かかとが余らないボルダリングシューズの選び方

次にシューズを選ぶときは、普段靴のサイズだけで決めず、足型とシューズの形を合わせることが大切です。特にかかとが余りやすい人は、つま先の痛みだけで判断せず、ヒールカップの深さや幅まで確認しましょう。

 

つま先とかかとの両方でフィットを見る

試着では、まずつま先が先端に届いているか確認します。初心者なら、指が軽く曲がるか、無理なく先端に触れている程度が目安です。つま先に大きな空間があるとサイズが大きすぎますが、痛みで立てないほど曲がるサイズも練習には向きません。

 

次に、かかとを手で軽くつまんだり、つま先立ちをしたりして、ヒールカップに大きな空間がないか確認します。足先だけぴったりでも、かかとが横に余るなら別モデルを試す価値があります。つま先は合うのにかかとだけ余る場合は、サイズより形の問題を疑いましょう。

 

ヒールカップの深さと幅を比べる

シューズのかかと部分には、深めのもの、浅めのもの、幅広のもの、細めのものがあります。かかとが小さい人は、深くて大きいヒールカップだと下や横に空間が残りやすいです。試着時は、同じサイズで複数ブランドを履き比べると違いがわかります。

 

低ボリュームモデルや女性向けモデルは、全体の作りが細めで、かかとの収まりがよい場合があります。ただし、女性向けだから女性だけに合う、男性向けだから男性だけに合うというわけではありません。足の形に合うかどうかを優先して選びましょう。

 

初心者は痛すぎるサイズを選ばない

「クライミングシューズは小さいほどよい」と聞くことがありますが、初心者には極端なダウンサイジングはおすすめしにくいです。痛みが強いと足を置く練習に集中できず、休憩のたびに脱ぎたくなります。結果として登る時間が減り、上達の妨げになります。

 

最初の一足は、フラットに近い形で、履いていられる範囲のタイトさを選ぶと扱いやすいです。小さなホールドに立つ精度は大切ですが、快適さも練習量に直結します。痛みを我慢してかかとの余りまで解消しようとするより、足型に合うモデルを探すほうが失敗しにくいです。

 

試着ではヒールフックの動きを確認する

店頭で可能なら、試着用の小さな段差やホールドにかかとを当てる動きをしてみましょう。

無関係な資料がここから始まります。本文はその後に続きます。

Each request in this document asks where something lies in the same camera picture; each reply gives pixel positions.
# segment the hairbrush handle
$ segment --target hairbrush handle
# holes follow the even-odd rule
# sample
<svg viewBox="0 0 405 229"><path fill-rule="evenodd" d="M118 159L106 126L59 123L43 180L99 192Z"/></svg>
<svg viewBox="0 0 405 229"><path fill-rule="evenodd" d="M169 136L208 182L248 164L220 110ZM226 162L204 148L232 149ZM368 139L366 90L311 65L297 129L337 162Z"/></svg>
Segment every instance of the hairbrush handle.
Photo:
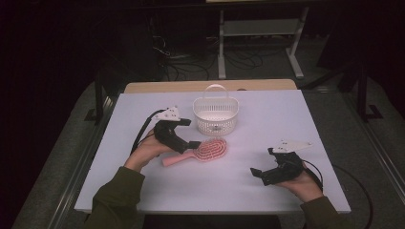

実際に強く引く必要はありませんが、かかとを軽く引っかけたときにシューズが脱げる方向へ動かないか確認できます。座ったまま履いただけでは、登るときのズレはわかりにくいです。

 

また、片足だけで判断せず、両足とも履いて確認してください。左右で足の大きさやかかとの形が違う人は多く、片方だけ余ることもあります。迷ったときは、店員さんに「かかとが余りやすい」と伝えると、ヒール形状の違うモデルを提案してもらいやすくなります。

 

ボルダリングシューズのかかとが余る悩みのまとめ

ボルダリングシューズのかかとが余るときは、サイズが大きいだけでなく、足型とヒールカップの相性、素材の伸び、履き方が関係しています。少し隙間がある程度なら使える場合もありますが、ヒールフックで脱げそうになる、足が中で動く、靴擦れするなら見直しが必要です。

 

今のシューズでは、かかとをしっかり奥へ入れる、締め方を変える、薄手のソックスで軽く調整する方法があります。ただし、大きなデッドスペースを詰め物で解決しようとするのはおすすめできません。登りにくさが続く場合は、低ボリュームモデルやヒールカップが細めのモデルを試しましょう。

 

次に選ぶときは、つま先のきつさだけでなく、かかとが安定しているかを必ず確認してください。初心者は痛すぎるサイズより、足全体が包まれて動きにくいシューズのほうが練習しやすいです。かかとの余りを正しく見極めることで、ヒールフックも立ち込みも安心して試せるようになります。